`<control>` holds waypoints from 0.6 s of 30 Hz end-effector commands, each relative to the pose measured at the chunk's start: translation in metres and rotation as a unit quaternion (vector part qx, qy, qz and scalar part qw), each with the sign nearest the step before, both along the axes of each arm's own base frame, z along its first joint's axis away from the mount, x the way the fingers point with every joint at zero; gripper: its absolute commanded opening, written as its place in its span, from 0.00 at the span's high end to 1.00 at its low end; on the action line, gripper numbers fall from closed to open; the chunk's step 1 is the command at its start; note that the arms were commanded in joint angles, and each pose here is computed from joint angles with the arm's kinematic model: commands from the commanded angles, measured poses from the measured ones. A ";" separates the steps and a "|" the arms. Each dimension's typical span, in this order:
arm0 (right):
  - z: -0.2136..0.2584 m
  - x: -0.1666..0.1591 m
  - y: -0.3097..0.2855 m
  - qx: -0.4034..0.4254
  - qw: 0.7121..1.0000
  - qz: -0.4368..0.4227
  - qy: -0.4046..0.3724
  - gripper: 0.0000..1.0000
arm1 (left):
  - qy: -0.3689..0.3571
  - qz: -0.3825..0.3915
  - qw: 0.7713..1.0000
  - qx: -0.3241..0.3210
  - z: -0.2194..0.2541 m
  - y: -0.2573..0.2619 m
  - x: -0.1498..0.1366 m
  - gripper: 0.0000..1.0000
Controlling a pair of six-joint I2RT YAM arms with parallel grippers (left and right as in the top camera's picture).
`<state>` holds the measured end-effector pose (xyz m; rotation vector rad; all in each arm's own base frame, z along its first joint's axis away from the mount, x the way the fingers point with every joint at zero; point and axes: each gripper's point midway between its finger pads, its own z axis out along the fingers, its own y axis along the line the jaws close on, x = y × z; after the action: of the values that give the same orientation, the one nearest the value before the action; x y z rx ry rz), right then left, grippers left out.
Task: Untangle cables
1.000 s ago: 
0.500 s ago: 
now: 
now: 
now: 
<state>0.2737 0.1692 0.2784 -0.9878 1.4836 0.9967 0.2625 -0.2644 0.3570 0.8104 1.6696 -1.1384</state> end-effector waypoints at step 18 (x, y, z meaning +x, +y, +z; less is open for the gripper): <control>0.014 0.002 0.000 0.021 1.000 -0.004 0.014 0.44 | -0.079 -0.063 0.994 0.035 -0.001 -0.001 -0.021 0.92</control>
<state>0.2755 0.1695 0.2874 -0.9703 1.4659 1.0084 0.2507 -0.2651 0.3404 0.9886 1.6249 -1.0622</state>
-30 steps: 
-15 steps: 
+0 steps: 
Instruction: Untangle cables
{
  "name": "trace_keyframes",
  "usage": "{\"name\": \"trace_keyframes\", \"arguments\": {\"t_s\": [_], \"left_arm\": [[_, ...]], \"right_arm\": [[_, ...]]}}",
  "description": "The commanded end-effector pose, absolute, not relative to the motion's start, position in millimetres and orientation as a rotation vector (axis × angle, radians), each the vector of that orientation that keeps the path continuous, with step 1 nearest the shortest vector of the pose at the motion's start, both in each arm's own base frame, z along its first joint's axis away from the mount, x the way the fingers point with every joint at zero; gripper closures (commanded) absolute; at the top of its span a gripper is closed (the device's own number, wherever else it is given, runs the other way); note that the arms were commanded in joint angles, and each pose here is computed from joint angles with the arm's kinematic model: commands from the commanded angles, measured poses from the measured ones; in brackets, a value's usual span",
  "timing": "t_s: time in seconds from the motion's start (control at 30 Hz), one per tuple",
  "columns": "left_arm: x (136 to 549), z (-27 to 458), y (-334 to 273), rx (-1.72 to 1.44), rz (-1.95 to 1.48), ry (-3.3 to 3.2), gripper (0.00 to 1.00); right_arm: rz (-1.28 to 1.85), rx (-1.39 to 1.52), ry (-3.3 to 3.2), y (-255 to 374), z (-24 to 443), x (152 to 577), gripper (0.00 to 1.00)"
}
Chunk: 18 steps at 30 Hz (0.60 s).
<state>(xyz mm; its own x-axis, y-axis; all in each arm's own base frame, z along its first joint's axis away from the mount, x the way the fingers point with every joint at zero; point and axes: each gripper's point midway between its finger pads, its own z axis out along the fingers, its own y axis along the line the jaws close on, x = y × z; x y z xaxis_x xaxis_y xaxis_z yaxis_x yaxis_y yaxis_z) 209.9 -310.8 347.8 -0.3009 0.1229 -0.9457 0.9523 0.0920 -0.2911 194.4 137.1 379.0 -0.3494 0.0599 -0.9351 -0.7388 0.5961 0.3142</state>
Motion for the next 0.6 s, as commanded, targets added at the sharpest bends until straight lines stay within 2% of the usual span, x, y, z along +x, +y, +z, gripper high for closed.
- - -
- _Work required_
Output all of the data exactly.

- _Answer to the exercise_
`<control>` holds waypoints from 0.6 s of 30 Hz end-effector commands, each relative to the pose measured at the chunk's start: translation in metres and rotation as a unit quaternion (vector part qx, qy, qz and scalar part qw), each with the sign nearest the step before, both along the axes of each arm's own base frame, z along its first joint's axis away from the mount, x the way the fingers point with every joint at zero; gripper: its absolute commanded opening, written as its place in its span, from 0.00 at the span's high end to 1.00 at its low end; on the action line, gripper numbers fall from closed to open; the chunk's step 1 is the command at its start; note that the arms were commanded in joint angles, and each pose here is computed from joint angles with the arm's kinematic model: commands from the commanded angles, measured poses from the measured ones. A ";" separates the steps and a "|" the arms. Each dimension's typical span, in this order:
arm0 (right):
  - z: -0.2136..0.2584 m
  - x: -0.1666..0.1591 m
  - y: -0.3097..0.2855 m
  - qx: -0.4034..0.4254
  - qw: 0.7121..1.0000
  - qz: -0.4368..0.4227
  - qy: -0.4046..0.3724
  - gripper: 0.0000..1.0000
arm1 (left):
  - qy: -0.3689..0.3571
  - qz: -0.3825..0.3915
  - qw: 0.7713..1.0000
  - qx: -0.3241..0.3210
  - z: -0.2194..0.2541 m
  - y: -0.2573..0.2619 m
  - x: -0.1498..0.1366 m
  - gripper: 0.0000..1.0000
Controlling a pair of six-joint I2RT YAM arms with parallel grippers (left and right as in the top camera's picture).
`<state>` holds the measured end-effector pose (xyz m; rotation vector rad; all in each arm's own base frame, z along its first joint's axis away from the mount, x the way the fingers point with every joint at zero; point and axes: each gripper's point midway between its finger pads, its own z axis out along the fingers, its own y axis along the line the jaws close on, x = y × z; after the action: of the values that give the same orientation, the one nearest the value before the action; x y z rx ry rz), right then left, grippers left out.
Task: Untangle cables
1.000 s ago: 
0.500 s ago: 
now: 
now: 
now: 
<state>0.2737 0.1692 0.2784 -0.9878 1.4836 0.9967 0.2625 -0.2644 0.3570 0.8104 1.6696 -1.1384</state> end-effector waypoints at step 18 (x, y, z meaning +x, +y, +z; less is open for the gripper): <control>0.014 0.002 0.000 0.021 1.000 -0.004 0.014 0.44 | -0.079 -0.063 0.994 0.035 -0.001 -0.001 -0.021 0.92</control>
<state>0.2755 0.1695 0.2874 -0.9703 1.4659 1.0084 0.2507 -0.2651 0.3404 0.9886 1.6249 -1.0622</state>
-30 steps: 
-15 steps: 
+0 steps: 
Instruction: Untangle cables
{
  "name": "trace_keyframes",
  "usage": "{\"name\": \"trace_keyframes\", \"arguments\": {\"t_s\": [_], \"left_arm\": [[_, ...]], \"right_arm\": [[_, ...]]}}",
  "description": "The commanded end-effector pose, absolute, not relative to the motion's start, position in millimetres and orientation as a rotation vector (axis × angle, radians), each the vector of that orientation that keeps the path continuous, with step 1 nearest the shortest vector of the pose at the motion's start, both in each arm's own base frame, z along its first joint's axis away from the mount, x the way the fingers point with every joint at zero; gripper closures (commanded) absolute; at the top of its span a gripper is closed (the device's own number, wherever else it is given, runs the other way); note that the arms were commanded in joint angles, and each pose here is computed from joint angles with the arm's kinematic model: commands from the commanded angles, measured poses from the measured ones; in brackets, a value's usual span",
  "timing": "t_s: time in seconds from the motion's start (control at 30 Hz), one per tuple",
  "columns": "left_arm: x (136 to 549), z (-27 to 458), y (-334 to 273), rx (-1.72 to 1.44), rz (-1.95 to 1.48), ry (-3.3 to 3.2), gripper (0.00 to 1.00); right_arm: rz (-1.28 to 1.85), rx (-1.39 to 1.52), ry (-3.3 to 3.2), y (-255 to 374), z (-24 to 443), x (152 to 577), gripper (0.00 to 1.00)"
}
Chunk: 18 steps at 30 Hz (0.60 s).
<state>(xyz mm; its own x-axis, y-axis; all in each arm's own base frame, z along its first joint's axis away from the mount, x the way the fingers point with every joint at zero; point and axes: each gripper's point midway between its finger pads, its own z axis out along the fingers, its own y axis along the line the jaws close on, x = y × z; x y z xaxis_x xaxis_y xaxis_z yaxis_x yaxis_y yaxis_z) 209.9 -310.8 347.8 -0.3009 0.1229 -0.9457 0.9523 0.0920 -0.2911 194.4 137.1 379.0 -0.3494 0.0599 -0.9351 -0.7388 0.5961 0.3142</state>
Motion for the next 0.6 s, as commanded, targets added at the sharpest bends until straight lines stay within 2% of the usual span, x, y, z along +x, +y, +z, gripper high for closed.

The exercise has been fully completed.